Title: Storms Of Our Youth
Rating: PG-13
Disclaimer: As per usual, things would be very different if I were in charge
Category: Lily van der Woodsen, Kirsten Cohen, Sandy/Kirsten, Rufus/Lily, et al.
Spoilers: all material aired in the US is fair game
Summary: “Do you ever wonder if we’re better than our lives are supposed to be?” Or, twenty years of friendship in 4,000 words or less.
Author’s Notes: I tried to stay true to canon story lines as much as possible, except for a few minor details that apparently wanted to write themselves out differently (and hey, I think if I’d had creative control of later seasons of both shows, there would be more awesome and less OMGWTF - Frank Atwood is a good guy? Chuck Bass is the reasonable one? Seriously? What is even going on on Gossip Girl right now?). But anyway, I had the last scene in my head, and it was begging to be expanded. This is the result.
End notes will probably explain more, as usual.

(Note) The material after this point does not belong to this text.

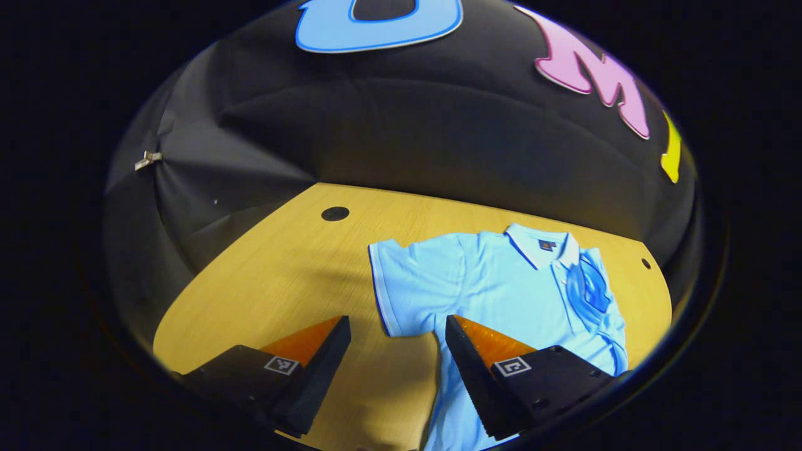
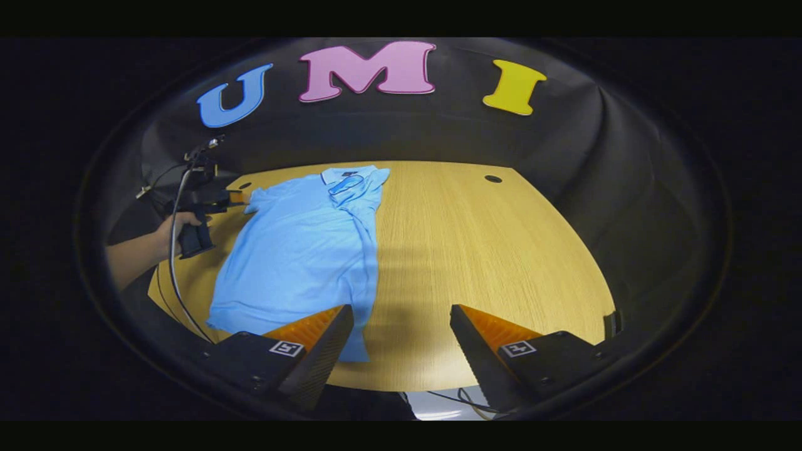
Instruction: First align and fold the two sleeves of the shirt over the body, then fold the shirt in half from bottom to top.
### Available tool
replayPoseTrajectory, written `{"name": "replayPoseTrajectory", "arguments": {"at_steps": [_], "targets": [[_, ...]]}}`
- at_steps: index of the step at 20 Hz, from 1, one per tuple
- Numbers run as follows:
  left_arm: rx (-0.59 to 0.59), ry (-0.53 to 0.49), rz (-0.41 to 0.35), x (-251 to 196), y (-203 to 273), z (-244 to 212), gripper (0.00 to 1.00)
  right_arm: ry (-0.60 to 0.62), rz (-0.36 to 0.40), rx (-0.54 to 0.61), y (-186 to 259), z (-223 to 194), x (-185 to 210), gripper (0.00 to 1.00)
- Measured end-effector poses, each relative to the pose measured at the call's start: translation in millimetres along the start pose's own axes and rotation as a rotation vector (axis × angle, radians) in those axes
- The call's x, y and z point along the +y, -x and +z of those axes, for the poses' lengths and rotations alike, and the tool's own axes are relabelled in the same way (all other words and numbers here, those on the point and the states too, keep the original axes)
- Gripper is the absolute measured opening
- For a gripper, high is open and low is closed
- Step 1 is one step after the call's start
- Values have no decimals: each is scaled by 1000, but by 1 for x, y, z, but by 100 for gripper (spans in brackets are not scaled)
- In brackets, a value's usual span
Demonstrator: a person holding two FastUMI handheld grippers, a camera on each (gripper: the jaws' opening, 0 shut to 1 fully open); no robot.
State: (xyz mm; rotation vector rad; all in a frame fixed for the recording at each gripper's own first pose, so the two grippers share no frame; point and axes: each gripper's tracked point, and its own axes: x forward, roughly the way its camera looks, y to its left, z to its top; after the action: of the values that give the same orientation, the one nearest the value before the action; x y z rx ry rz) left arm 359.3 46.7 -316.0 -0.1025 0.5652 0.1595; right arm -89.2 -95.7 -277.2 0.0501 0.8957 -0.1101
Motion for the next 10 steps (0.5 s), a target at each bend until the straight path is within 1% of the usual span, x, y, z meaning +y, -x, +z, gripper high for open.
{"name": "replayPoseTrajectory", "arguments": {"at_steps": [2,3,4,5,7,8,9,10], "targets": [[25,18,12,3,-23,1,97,1,-5,-5,-3,5,-4,98],[33,10,15,5,-33,2,92,2,-6,-6,-5,7,-5,98],[46,0,21,5,-42,-1,97,0,-5,-10,-7,10,-6,98],[65,-6,18,3,-47,-5,98,-7,-1,-13,-9,12,-6,99],[74,-71,32,5,-56,-7,96,-18,4,-14,-12,16,-5,98],[74,-99,22,0,-53,-6,88,-21,3,-16,-15,18,-5,98],[83,-110,0,-7,-56,-5,86,-25,5,-16,-18,19,-5,98],[85,-118,-8,-10,-55,-5,75,-28,10,-13,-20,19,-4,98]]}}
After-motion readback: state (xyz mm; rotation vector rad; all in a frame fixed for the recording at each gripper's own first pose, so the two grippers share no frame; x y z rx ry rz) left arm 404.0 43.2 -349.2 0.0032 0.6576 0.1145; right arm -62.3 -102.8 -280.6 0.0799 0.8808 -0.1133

More or less unbeta’d, so all mistakes are mine. Consider this a rough draft until otherwise noted.
xxx
we are some distant tv channel, a lesson grown old
we are rhythm and rhyme, partners in crime, we are fool’s gold
we are free as the wind through the trees, or so we are told
--Thea Gilmore
xxx
Kirsten meets Lily over a bottle of Chardonnay and a tray of hors d’oeuvres, both stolen, at a party where neither one wants to be.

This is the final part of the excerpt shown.